The reactivity of diatomic titanium with molecular carbon monoxide has been investigated in solid neon at very low temperature. In contrast to the spontaneous reaction observed between Ti₂ and N₂, our results show that the formation of dititanium oxycarbide (OTi₂C) from the condensation of effusive beams of Ti and CO in neon matrices involves several intermediate steps including one metastable intermediate.
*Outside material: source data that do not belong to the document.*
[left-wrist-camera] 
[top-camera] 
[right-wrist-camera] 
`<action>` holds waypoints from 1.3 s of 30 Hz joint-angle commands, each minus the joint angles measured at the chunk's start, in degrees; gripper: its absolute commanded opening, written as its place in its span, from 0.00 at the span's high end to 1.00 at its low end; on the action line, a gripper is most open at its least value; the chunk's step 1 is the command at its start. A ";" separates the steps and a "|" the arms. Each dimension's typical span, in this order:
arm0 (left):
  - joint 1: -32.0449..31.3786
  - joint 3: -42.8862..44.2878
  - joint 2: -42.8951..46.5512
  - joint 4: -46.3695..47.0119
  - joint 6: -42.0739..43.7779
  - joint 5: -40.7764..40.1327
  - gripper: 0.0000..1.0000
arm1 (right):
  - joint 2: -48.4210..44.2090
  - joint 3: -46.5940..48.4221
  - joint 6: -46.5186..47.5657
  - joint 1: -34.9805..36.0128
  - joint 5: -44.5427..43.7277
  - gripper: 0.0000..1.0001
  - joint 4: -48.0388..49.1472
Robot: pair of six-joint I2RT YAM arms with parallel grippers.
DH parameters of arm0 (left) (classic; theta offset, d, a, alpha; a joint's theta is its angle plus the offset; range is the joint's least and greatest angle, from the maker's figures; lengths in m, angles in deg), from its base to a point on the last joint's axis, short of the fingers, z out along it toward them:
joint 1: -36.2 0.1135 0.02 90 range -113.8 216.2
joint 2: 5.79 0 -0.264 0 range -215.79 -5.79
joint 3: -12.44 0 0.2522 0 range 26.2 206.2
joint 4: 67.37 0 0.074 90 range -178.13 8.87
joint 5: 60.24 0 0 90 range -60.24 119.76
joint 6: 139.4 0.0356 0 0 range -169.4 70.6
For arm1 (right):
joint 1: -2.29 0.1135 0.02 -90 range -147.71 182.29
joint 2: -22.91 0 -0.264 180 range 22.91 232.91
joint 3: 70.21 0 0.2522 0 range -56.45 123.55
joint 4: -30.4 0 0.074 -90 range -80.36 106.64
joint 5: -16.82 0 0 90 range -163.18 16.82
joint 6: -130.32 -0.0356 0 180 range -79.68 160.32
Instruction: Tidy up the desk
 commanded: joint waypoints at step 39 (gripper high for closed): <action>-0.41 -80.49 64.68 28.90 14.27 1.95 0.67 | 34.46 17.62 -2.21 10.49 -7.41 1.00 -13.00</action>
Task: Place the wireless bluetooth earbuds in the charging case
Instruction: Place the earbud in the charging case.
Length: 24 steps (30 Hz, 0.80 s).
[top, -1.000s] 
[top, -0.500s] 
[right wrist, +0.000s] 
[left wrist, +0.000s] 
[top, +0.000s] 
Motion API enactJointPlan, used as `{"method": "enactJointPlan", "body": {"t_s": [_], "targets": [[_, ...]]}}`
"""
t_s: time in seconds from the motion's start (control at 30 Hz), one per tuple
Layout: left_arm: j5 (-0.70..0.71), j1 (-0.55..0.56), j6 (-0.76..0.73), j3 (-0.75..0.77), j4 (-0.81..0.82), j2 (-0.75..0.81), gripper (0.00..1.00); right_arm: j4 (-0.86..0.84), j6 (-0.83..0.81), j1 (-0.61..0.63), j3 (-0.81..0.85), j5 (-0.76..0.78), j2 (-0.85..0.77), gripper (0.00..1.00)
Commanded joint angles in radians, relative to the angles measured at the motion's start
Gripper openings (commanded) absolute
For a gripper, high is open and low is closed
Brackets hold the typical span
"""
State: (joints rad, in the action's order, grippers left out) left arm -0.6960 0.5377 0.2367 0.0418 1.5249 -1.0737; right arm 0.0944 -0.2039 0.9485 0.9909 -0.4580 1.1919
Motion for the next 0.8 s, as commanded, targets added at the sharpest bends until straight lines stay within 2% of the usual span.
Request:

In the absence of electronic excitation, only formation of a Ti₂(CO) complex occurs spontaneously during the reaction at 9 K of ground state Ti₂ and CO, as reported in solid argon by Xu, Jiang and Tsumori (Angew. Chem. Int. Ed., 2005, 44, 4338). However, during deposition or following electronic excitation, this species rearranges into a new species: the more stable, OTi₂C oxycarbide form. Several low-lying excited states of OTi₂C are also observed between 0.77 and 0.89 eV above the ground state, leading to a complex sequence of interacting vibronic transitions, merging into a broad continuum above 1 eV. Observations of Ti₂¹²C¹⁶O, Ti₂¹³C¹⁶O and Ti₂¹²C¹⁸O and natural titanium isotopic data enable the identification of four fundamental vibrations in the ground electronic state and two others in the first two excited states. Quantum chemical calculations predict an open-shell ¹A_g ground state with Ti–C and Ti–O distances close to 184 pm, and 91° for the TiCTi and TiOTi bond angles, and give fundamental frequencies in good agreement with observation. The reaction paths of the Ti₂ + N₂→ Ti₂N₂ and Ti₂ + CO → Ti₂(CO) → OTi₂C have been investigated and a reaction scheme is proposed accounting for the similarities in nature and properties of the final products, as well as explaining the observation of a coordination complex with Ti₂ only in the case of the carbonyl ligand.